#### Data excerpt
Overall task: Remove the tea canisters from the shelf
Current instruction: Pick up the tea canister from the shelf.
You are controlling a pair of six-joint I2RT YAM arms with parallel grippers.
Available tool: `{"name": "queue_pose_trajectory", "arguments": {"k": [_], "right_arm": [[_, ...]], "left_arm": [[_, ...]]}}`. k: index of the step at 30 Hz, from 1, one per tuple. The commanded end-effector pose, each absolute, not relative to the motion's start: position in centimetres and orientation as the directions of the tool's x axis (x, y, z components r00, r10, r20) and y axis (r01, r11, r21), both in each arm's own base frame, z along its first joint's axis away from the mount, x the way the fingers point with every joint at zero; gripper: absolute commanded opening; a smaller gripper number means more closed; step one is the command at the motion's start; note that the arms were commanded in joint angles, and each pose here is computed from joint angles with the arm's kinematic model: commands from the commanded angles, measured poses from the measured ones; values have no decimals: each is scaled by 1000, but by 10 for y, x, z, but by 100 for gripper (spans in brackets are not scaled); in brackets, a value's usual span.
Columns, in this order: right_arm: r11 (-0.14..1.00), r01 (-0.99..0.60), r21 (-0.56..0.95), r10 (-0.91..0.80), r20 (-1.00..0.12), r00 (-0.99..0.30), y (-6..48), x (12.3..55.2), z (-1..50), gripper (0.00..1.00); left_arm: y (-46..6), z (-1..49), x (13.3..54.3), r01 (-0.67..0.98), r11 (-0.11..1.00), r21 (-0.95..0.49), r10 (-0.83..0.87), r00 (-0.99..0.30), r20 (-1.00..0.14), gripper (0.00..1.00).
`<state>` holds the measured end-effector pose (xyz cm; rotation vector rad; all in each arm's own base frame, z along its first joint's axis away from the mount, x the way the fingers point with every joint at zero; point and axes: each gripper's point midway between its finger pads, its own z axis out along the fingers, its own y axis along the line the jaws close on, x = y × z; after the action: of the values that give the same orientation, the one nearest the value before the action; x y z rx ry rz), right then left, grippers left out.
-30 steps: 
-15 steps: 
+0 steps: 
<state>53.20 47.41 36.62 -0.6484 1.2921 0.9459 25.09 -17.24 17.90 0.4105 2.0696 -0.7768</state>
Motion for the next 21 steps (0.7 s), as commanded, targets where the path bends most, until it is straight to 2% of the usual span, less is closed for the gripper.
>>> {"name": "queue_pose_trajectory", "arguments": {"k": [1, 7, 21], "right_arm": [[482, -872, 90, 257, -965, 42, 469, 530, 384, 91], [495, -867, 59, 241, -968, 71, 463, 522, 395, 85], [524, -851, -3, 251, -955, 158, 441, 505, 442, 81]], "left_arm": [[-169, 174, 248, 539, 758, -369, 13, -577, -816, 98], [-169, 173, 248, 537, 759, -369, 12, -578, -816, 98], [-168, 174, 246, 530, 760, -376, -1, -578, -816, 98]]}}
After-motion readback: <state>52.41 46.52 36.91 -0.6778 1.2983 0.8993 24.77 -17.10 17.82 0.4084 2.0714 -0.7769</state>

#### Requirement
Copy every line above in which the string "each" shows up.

#### Result
Available tool: `{"name": "queue_pose_trajectory", "arguments": {"k": [_], "right_arm": [[_, ...]], "left_arm": [[_, ...]]}}`. k: index of the step at 30 Hz, from 1, one per tuple. The commanded end-effector pose, each absolute, not relative to the motion's start: position in centimetres and orientation as the directions of the tool's x axis (x, y, z components r00, r10, r20) and y axis (r01, r11, r21), both in each arm's own base frame, z along its first joint's axis away from the mount, x the way the fingers point with every joint at zero; gripper: absolute commanded opening; a smaller gripper number means more closed; step one is the command at the motion's start; note that the arms were commanded in joint angles, and each pose here is computed from joint angles with the arm's kinematic model: commands from the commanded angles, measured poses from the measured ones; values have no decimals: each is scaled by 1000, but by 10 for y, x, z, but by 100 for gripper (spans in brackets are not scaled); in brackets, a value's usual span.
`<state>` holds the measured end-effector pose (xyz cm; rotation vector rad; all in each arm's own base frame, z along its first joint's axis away from the mount, x the way the fingers point with every joint at zero; point and axes: each gripper's point midway between its finger pads, its own z axis out along the fingers, its own y axis along the line the jaws close on, x = y × z; after the action: of the values that give the same orientation, the one nearest the value before the action; x y z rx ry rz), right then left, grippers left out.

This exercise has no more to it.